### Task prompt
Pull every line containing "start" out of the listing below.

### Records for this task
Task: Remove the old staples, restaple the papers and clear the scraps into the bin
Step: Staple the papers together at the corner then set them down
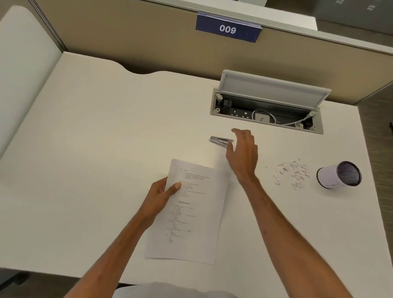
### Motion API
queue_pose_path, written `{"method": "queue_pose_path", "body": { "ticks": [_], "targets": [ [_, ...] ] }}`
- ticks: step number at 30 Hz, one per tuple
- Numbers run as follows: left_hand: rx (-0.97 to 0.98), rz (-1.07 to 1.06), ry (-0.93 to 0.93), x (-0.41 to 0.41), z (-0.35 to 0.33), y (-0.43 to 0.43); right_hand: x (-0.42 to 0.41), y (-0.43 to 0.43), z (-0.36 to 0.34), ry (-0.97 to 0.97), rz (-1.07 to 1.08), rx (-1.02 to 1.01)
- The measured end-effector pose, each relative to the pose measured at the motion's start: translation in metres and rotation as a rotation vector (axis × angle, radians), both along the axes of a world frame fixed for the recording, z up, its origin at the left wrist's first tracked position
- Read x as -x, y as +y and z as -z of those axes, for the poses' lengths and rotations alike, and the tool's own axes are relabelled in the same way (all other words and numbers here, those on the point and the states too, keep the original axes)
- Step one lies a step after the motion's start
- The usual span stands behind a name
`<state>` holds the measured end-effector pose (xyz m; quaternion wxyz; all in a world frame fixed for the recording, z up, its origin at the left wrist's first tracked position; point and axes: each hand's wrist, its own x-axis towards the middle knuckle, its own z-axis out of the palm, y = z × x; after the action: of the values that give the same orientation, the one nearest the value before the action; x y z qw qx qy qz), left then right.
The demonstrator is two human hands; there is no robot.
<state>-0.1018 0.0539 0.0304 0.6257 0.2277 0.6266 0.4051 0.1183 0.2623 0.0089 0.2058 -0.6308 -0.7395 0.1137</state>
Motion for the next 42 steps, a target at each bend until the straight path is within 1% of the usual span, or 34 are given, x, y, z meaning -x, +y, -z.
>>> {"method": "queue_pose_path", "body": {
  "ticks": [2, 3, 5, 8, 10, 13, 18, 20, 24, 26, 29, 31, 32, 36, 37, 40, 42],
  "targets": [
    [-0.006, -0.017, -0.003, -0.002, -0.003, 0.002, 0.016, -0.04, -0.025, 0.13, 0.03, -0.09],
    [-0.011, -0.023, -0.001, -0.004, -0.005, 0.003, 0.024, -0.061, -0.037, 0.172, 0.013, -0.089],
    [-0.028, -0.03, 0.002, -0.008, -0.01, 0.004, 0.038, -0.1, -0.057, 0.243, -0.037, -0.012],
    [-0.08, -0.028, 0.015, -0.015, -0.02, 0.004, 0.048, -0.14, -0.074, 0.252, -0.086, 0.158],
    [-0.124, -0.032, 0.046, -0.022, -0.028, 0.004, 0.05, -0.153, -0.077, 0.256, -0.098, 0.216],
    [-0.173, -0.069, 0.128, -0.035, -0.04, 0.004, 0.052, -0.162, -0.083, 0.27, -0.101, 0.241],
    [-0.257, -0.098, 0.35, -0.063, -0.063, 0.001, 0.048, -0.166, -0.107, 0.317, -0.096, 0.244],
    [-0.31, -0.057, 0.407, -0.075, -0.074, -0.001, 0.043, -0.165, -0.118, 0.392, -0.053, 0.255],
    [-0.473, 0.121, 0.473, -0.095, -0.093, -0.01, 0.028, -0.163, -0.134, 0.562, -0.003, 0.222],
    [-0.535, 0.186, 0.483, -0.099, -0.094, -0.012, 0.02, -0.163, -0.141, 0.601, 0.005, 0.187],
    [-0.576, 0.249, 0.5, -0.1, -0.094, -0.016, 0.009, -0.159, -0.15, 0.613, 0.03, 0.154],
    [-0.584, 0.206, 0.492, -0.1, -0.099, -0.021, 0.001, -0.155, -0.157, 0.64, 0.041, 0.168],
    [-0.583, 0.15, 0.478, -0.099, -0.101, -0.023, -0.004, -0.153, -0.161, 0.67, 0.039, 0.191],
    [-0.51, -0.19, 0.337, -0.087, -0.107, -0.026, -0.022, -0.151, -0.184, 0.818, 0.011, 0.334],
    [-0.486, -0.248, 0.296, -0.08, -0.106, -0.024, -0.026, -0.153, -0.191, 0.862, -0.004, 0.375],
    [-0.399, -0.315, 0.173, -0.059, -0.105, -0.018, -0.035, -0.158, -0.208, 0.953, -0.052, 0.471],
    [-0.343, -0.332, 0.046, -0.046, -0.104, -0.016, -0.038, -0.162, -0.216, 0.989, -0.063, 0.507]
  ]
}}
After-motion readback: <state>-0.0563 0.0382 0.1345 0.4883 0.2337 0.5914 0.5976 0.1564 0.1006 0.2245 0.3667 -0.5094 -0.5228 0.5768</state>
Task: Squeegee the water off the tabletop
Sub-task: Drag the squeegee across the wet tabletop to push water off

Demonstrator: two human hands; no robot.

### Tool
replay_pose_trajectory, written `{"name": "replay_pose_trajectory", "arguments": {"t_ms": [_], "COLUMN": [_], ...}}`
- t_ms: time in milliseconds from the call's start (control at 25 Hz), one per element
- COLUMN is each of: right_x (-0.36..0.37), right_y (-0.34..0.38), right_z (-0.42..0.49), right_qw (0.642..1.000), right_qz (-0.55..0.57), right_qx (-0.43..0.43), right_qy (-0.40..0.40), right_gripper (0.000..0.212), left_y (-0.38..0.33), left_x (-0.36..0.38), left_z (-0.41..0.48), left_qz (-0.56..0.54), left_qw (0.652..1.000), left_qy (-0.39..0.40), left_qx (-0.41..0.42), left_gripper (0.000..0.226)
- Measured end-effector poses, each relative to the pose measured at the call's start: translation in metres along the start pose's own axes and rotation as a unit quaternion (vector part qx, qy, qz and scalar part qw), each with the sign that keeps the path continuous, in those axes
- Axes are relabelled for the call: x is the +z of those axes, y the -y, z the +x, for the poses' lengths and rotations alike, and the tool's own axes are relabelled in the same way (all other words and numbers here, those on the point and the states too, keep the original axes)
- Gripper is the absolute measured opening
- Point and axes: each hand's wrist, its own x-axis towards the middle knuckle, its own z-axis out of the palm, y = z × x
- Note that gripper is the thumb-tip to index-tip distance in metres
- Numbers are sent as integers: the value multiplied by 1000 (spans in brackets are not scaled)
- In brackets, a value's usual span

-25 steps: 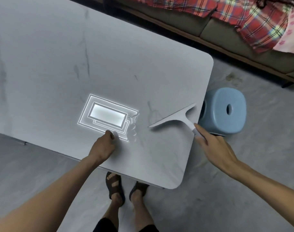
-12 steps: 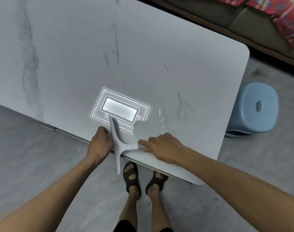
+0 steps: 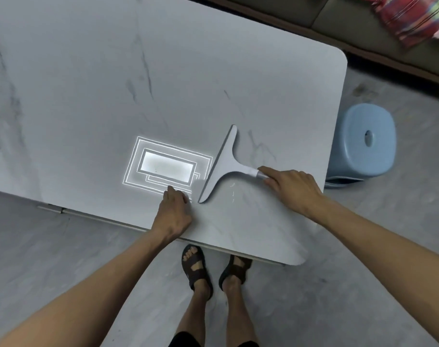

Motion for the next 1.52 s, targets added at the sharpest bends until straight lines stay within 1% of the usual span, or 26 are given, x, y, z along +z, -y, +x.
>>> {"name": "replay_pose_trajectory", "arguments": {"t_ms": [80, 120, 200, 320, 440, 560, 640, 720, 800, 880, 920, 1000, 1080, 1160, 1240, 1320, 1440, 1520], "right_x": [2, 3, 8, 12, 11, 7, 5, 4, 3, 3, 4, 16, 33, 54, 67, 72, 70, 68], "right_y": [-18, -26, -40, -65, -86, -97, -100, -100, -93, -72, -57, -21, 18, 53, 75, 82, 66, 43], "right_z": [-15, -23, -42, -75, -103, -122, -133, -141, -144, -141, -136, -122, -105, -90, -77, -66, -57, -61], "right_qw": [1000, 999, 996, 990, 985, 979, 975, 974, 979, 989, 994, 996, 987, 974, 967, 966, 972, 977], "right_qz": [8, 17, 37, 53, 60, 76, 99, 102, 93, 83, 78, 66, 39, 5, -20, -26, -26, -19], "right_qx": [29, 40, 73, 124, 159, 184, 191, 189, 161, 98, 52, -52, -152, -221, -248, -250, -230, -205], "right_qy": [-10, -17, -28, -33, -37, -45, -61, -72, -80, -72, -58, -3, 38, 45, 53, 58, 49, 53], "right_gripper": [30, 30, 31, 34, 39, 38, 38, 37, 37, 36, 36, 39, 37, 31, 29, 30, 30, 29], "left_y": [-5, -9, -16, -24, -33, -43, -43, -41, -39, -37, -35, -27, -16, -4, 5, 10, 10, 2], "left_x": [8, 11, 13, 15, 20, 22, 22, 21, 20, 18, 16, 14, 10, 8, 9, 12, 19, 28], "left_z": [5, 6, 5, 2, -4, -16, -23, -27, -30, -33, -35, -39, -45, -51, -54, -54, -50, -49], "left_qz": [65, 81, 55, 27, 34, 38, -10, -40, -50, -72, -83, -99, -102, -110, -102, -96, -93, -78], "left_qw": [997, 996, 998, 999, 999, 999, 999, 999, 998, 996, 994, 990, 988, 986, 987, 987, 987, 991], "left_qy": [31, 39, 29, 9, 15, -2, -24, -34, -31, -36, -43, -63, -75, -73, -72, -71, -61, -53], "left_qx": [13, 13, -9, -13, 9, 39, 21, -1, -20, -42, -53, -76, -91, -102, -101, -111, -113, -92], "left_gripper": [43, 47, 47, 42, 39, 26, 17, 15, 19, 22, 24, 25, 15, 8, 9, 10, 13, 15]}}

### Answer section
- The measured end-effector pose, each relative to the pose measured at the motion's start: translation in metres and rotation as a rotation vector (axis × angle, radians), both along the axes of a world frame fixed for the recording, z up, its origin at the left wrist's first tracked position
- Step one lies a step after the motion's start
- t_ms: time in milliseconds from the call's start (control at 25 Hz), one per element
- Measured end-effector poses, each relative to the pose measured at the call's start: translation in metres along the start pose's own axes and rotation as a unit quaternion (vector part qx, qy, qz and scalar part qw), each with the sign that keeps the path continuous, in those axes

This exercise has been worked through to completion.